**ACTIVITY:** For the word "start", copy every line of the material that includes it.

**DATASET EXTRACT:**

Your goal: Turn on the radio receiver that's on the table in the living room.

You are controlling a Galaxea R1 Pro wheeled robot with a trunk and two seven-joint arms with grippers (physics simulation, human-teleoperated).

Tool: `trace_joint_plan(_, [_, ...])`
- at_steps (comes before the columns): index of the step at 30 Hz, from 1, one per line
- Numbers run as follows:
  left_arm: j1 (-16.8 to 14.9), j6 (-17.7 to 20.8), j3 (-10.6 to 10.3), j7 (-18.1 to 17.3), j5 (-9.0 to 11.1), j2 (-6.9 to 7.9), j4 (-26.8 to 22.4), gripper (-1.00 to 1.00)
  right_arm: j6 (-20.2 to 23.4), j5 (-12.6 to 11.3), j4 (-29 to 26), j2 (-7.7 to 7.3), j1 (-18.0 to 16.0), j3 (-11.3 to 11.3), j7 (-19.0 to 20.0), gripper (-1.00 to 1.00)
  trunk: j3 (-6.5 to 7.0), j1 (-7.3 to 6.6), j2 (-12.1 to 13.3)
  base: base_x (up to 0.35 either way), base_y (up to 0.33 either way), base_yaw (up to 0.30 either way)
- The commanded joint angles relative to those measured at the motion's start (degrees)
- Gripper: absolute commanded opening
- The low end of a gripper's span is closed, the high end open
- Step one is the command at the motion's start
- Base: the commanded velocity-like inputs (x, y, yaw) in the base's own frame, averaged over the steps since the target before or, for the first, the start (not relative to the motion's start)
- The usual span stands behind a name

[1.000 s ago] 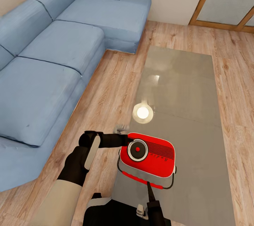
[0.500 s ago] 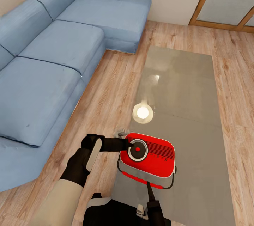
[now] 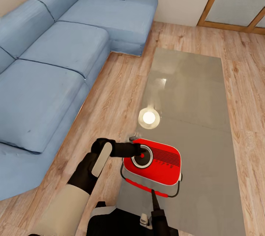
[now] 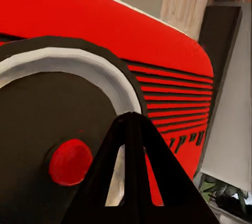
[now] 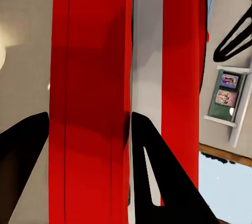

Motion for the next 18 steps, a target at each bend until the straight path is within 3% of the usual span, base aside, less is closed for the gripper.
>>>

**WRITTEN ANSWER:**
- The commanded joint angles relative to those measured at the motion's start (degrees)
- Step one is the command at the motion's start
- Base: the commanded velocity-like inputs (x, y, yaw) in the base's own frame, averaged over the steps since the target before or, for the first, the start (not relative to the motion's start)

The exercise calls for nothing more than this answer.